• TASK ITEM
Word for word, copy the listing below and leave out its images.

• DATA BELOW
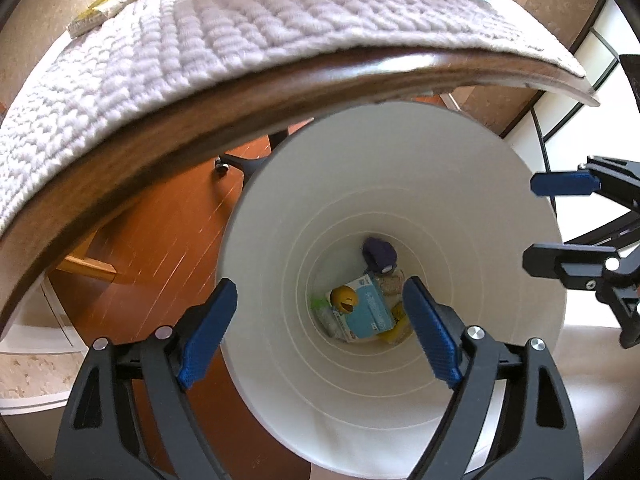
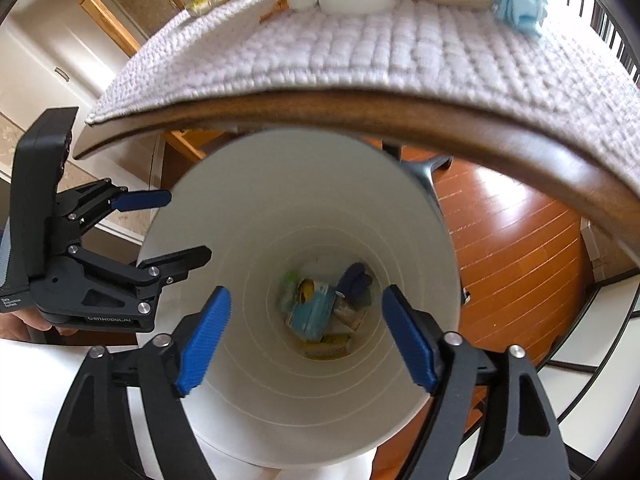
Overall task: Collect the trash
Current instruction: 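Move both open grippers back over the bed toward the remaining trash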
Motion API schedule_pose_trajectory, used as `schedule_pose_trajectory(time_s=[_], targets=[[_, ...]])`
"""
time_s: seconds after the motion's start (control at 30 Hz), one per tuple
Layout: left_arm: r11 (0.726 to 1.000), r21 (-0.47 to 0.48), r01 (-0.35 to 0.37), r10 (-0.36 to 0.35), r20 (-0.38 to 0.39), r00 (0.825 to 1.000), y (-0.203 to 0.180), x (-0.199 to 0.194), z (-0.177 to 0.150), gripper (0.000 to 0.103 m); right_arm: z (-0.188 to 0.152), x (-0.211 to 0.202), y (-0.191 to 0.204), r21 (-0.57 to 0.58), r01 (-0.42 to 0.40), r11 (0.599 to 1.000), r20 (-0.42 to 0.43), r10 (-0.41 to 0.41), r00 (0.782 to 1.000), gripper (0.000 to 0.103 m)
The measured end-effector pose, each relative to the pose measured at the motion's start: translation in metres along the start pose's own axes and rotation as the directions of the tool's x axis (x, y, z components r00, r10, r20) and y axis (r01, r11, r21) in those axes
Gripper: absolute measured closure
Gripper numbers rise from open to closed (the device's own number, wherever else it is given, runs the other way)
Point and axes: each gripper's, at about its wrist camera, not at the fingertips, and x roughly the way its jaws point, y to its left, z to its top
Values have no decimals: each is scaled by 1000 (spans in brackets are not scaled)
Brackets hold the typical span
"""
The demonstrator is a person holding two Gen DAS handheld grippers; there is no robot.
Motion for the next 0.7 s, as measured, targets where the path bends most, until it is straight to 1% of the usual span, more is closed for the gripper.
schedule_pose_trajectory(time_s=[0.1,0.23,0.27,0.3,0.33,0.4,0.43,0.5,0.57,0.6,0.67,0.7], targets=[[1000,2,14,-14,26,1000,1,-15,0,16,3,-16,4,-29,30,999,39,-29,999,18],[999,5,36,-36,102,994,2,-47,4,16,8,-45,10,-88,98,991,128,-87,988,10],[999,5,48,-48,135,990,3,-58,5,16,11,-56,9,-96,122,988,162,-105,981,6],[998,5,59,-59,162,985,5,-67,8,11,14,-66,10,-97,151,984,204,-129,970,4],[998,4,70,-70,200,977,5,-78,10,3,16,-72,9,-96,170,981,234,-144,962,4],[997,4,72,-70,282,957,9,-99,17,1,22,-87,6,-80,213,974,298,-180,937,4],[998,4,60,-59,315,947,11,-108,21,1,27,-92,0,-66,233,970,320,-201,926,4],[1000,-3,23,-20,357,934,17,-121,27,1,38,-100,-7,-35,267,963,357,-238,903,4],[999,-33,-28,39,389,921,28,-128,35,1,48,-104,-18,-13,295,955,377,-269,886,4],[998,-55,-43,62,395,916,37,-128,40,1,53,-104,-23,-4,309,951,381,-285,880,4],[994,-95,-58,91,385,918,52,-124,49,1,63,-105,-36,8,333,943,390,-309,867,4],[991,-115,-63,103,384,917,59,-121,57,1,67,-102,-38,9,340,941,390,-316,865,4]])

• OUTPUT OF THE EXERCISE
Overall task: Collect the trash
Current instruction: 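Move both open grippers back over the bed toward the remaining trash
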Motion API schedule_pose_trajectory, used as `schedule_pose_trajectory(time_s=[_], targets=[[_, ...]])`
"""
time_s: seconds after the motion's start (control at 30 Hz), one per tuple
Layout: left_arm: r11 (0.726 to 1.000), r21 (-0.47 to 0.48), r01 (-0.35 to 0.37), r10 (-0.36 to 0.35), r20 (-0.38 to 0.39), r00 (0.825 to 1.000), y (-0.203 to 0.180), x (-0.199 to 0.194), z (-0.177 to 0.150), gripper (0.000 to 0.103 m); right_arm: z (-0.188 to 0.152), x (-0.211 to 0.202), y (-0.191 to 0.204), r21 (-0.57 to 0.58), r01 (-0.42 to 0.40), r11 (0.599 to 1.000), r20 (-0.42 to 0.43), r10 (-0.41 to 0.41), r00 (0.782 to 1.000), gripper (0.000 to 0.103 m)
The measured end-effector pose, each relative to the pose measured at the motion's start: translation in metres along the start pose's own axes and rotation as the directions of the tool's x axis (x, y, z components r00, r10, r20) and y axis (r01, r11, r21) in those axes
Gripper: absolute measured closure
Gripper numbers rise from open to closed (the device's own number, wherever else it is given, runs the other way)
Point and axes: each gripper's, at about its wrist camera, not at the fingertips, and x roughly the way its jaws point, y to its left, z to its top
Values have no decimals: each is scaled by 1000 (spans in brackets are not scaled)
Brackets hold the typical span
"""
The demonstrator is a person holding two Gen DAS handheld grippers; there is no robot.
Motion for the next 0.7 s, as measured, targets where the path bends most, until it is straight to 1% of the usual span, more is closed for the gripper.
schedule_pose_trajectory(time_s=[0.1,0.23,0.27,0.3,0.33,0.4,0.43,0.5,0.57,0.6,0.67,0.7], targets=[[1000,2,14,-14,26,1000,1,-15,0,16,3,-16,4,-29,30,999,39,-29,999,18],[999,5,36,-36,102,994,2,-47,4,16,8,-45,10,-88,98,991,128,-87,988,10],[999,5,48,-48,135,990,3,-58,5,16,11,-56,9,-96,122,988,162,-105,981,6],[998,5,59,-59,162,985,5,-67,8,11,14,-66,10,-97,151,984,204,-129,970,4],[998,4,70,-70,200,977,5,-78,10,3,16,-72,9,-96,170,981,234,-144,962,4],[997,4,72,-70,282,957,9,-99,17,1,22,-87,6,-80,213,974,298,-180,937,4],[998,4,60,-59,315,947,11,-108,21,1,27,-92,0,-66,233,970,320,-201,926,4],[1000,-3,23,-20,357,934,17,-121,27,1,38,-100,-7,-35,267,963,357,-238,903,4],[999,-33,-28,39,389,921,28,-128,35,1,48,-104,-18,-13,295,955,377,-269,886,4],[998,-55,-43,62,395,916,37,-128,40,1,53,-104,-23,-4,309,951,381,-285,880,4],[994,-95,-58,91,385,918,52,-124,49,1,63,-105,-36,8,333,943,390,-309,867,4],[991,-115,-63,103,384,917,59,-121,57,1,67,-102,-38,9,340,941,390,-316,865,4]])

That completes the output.